-2

I am a beginner in Python and tried hard to find an answer here before I ask this question. I have different designs that have a couple of photos, and I want to compare their hamming distances. But I don't wanna compare the images of same design file which are located in the same folder. I make the comparison based on a library called Imagehash. After comparing the different combination of images, I want to keep the ones with the highest hamming distance score. Let me explain what I want with a simple example:

In folder table there are three images: table_1.jpg, table_2.jpg, table_3.jpg In folder chair two images: chair_1.jpg, chair_2.jpg

What I want to get is the file path of the files(which I can do) to, later on, use Image.open() and imagehash.phash functions.
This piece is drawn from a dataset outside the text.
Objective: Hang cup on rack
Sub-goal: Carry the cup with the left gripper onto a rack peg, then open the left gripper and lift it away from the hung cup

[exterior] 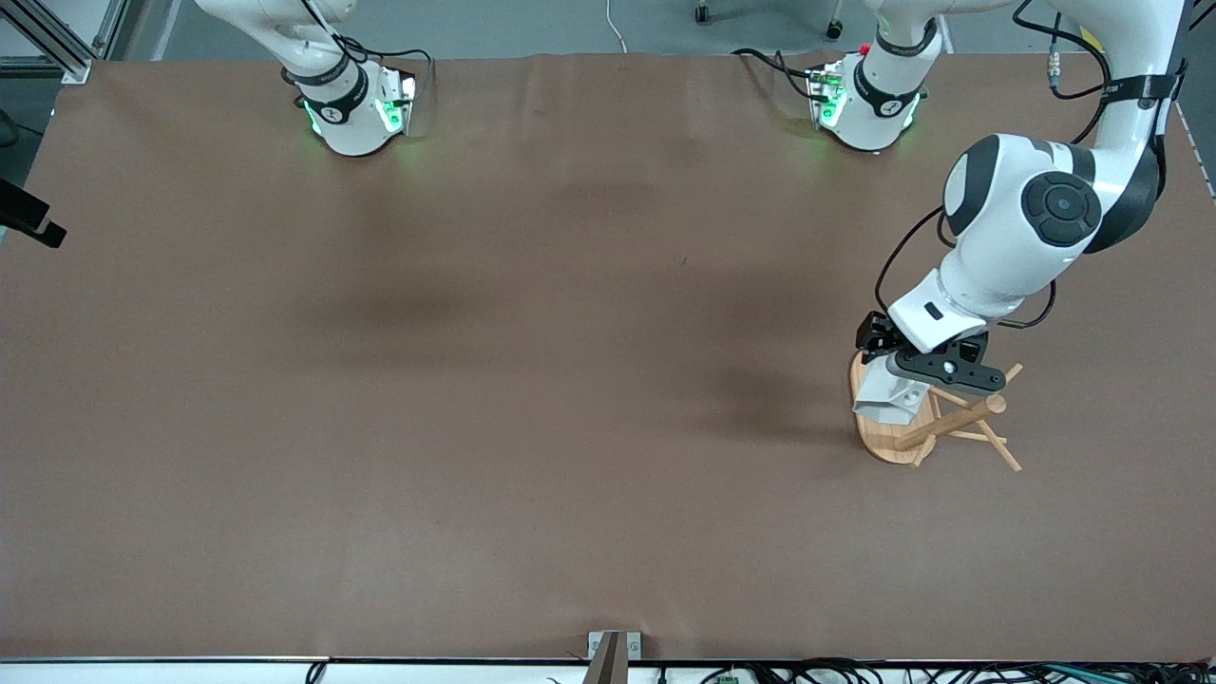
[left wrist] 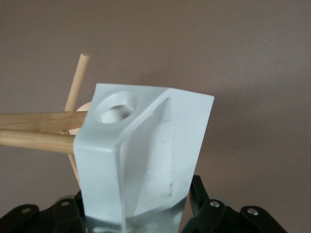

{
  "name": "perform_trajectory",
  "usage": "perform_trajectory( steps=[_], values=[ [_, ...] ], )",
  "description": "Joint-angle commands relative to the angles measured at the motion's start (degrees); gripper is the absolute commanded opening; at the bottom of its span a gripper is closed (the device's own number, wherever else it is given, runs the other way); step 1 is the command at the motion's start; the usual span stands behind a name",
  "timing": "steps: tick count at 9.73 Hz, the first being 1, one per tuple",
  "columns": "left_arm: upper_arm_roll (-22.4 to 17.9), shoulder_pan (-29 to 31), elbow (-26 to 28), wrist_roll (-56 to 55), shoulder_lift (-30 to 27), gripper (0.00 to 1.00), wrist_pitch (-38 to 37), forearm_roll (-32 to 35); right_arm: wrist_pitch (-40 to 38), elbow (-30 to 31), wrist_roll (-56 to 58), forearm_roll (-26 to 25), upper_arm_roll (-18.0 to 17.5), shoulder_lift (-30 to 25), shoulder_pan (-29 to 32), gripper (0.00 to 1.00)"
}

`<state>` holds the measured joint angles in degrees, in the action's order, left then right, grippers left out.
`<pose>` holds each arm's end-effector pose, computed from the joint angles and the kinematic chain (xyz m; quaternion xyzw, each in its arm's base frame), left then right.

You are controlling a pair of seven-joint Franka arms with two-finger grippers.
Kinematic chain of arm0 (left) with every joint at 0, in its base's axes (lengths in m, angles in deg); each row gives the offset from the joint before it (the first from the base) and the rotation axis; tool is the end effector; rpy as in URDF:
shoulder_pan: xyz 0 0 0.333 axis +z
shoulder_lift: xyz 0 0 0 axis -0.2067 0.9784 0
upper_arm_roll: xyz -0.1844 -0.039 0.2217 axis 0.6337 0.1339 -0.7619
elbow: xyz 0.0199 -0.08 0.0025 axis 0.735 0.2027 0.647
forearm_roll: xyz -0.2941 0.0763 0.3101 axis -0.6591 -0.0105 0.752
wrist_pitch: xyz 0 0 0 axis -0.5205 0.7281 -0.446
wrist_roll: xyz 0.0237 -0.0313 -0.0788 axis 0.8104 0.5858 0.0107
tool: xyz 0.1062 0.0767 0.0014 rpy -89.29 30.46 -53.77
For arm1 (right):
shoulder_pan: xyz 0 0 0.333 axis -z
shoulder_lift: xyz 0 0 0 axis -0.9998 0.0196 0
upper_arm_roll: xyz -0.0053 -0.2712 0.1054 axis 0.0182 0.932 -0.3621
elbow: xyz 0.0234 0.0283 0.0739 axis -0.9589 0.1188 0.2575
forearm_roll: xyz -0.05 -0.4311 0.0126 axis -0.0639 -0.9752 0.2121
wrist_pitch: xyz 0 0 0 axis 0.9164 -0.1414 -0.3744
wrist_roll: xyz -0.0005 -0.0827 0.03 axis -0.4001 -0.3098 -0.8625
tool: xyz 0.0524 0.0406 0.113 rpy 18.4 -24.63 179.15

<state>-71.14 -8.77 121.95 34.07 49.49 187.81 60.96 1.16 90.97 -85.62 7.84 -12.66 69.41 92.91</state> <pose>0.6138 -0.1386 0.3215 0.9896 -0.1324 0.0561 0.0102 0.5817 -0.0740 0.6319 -0.9956 0.0932 -0.0051 0.0046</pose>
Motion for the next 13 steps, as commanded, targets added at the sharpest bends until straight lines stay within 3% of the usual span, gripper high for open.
perform_trajectory(
  steps=[1, 5, 6, 7, 8, 9, 13],
  values=[
    [-1.0, 0.1, 1.4, 1.8, 0.7, 0.00, 1.1, -1.0, -0.7, 0.1, 0.7, 0.6, -0.3, -0.2, 0.6, 1.00],
    [-2.2, 0.1, 1.6, 2.4, 0.9, 0.01, 1.1, -1.0, -0.7, 0.1, 0.7, 0.6, -0.3, -0.2, 0.5, 1.00],
    [-2.7, 0.1, 1.7, 2.4, 1.3, 0.09, 1.2, -1.0, -0.8, 0.1, 0.7, 0.6, -0.3, -0.2, 0.6, 1.00],
    [-3.0, 0.1, 1.7, 2.3, 1.5, 0.26, 1.2, -1.0, -0.8, 0.1, 0.7, 0.6, -0.3, -0.2, 0.5, 1.00],
    [-3.0, 0.2, 1.7, 2.3, 1.9, 0.74, 1.3, -1.0, -0.8, 0.1, 0.7, 0.6, -0.3, -0.2, 0.5, 1.00],
    [-3.0, 0.1, 1.7, 2.4, 1.9, 1.00, 1.7, -0.5, -0.8, 0.1, 0.7, 0.6, -0.3, -0.2, 0.5, 1.00],
    [-3.0, 0.1, 0.2, -0.6, -2.3, 1.00, -3.0, -0.5, -0.7, 0.1, 0.7, 0.6, -0.3, -0.2, 0.4, 1.00]
  ],
)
Combinations should look like this:

(table_1.jpg, chair_1.jpg), (table_1.jpg, chair_2.jpg), (table_2.jpg, chair_1.jpg ), (table_2.jpg, chair_2.jpg), (table_3.jpg, chair_1.jpg), (table_3.jpg, chair_2.jpg)

Then I have to split after "_", and use groupby and itemgetter, I guess

1 Answers1

0

You need itertools.product to calculate the tuples you want :

from itertools import product

table = ['table_1.jpg', 'table_2.jpg', 'table_3.jpg']
chair = ['chair_1.jpg', 'chair_2.jpg']

print(list(product(table, chair)))
# [('table_1.jpg', 'chair_1.jpg'), ('table_1.jpg', 'chair_2.jpg'), ('table_2.jpg', 'chair_1.jpg'), ('table_2.jpg', 'chair_2.jpg'), ('table_3.jpg', 'chair_1.jpg'), ('table_3.jpg', 'chair_2.jpg')]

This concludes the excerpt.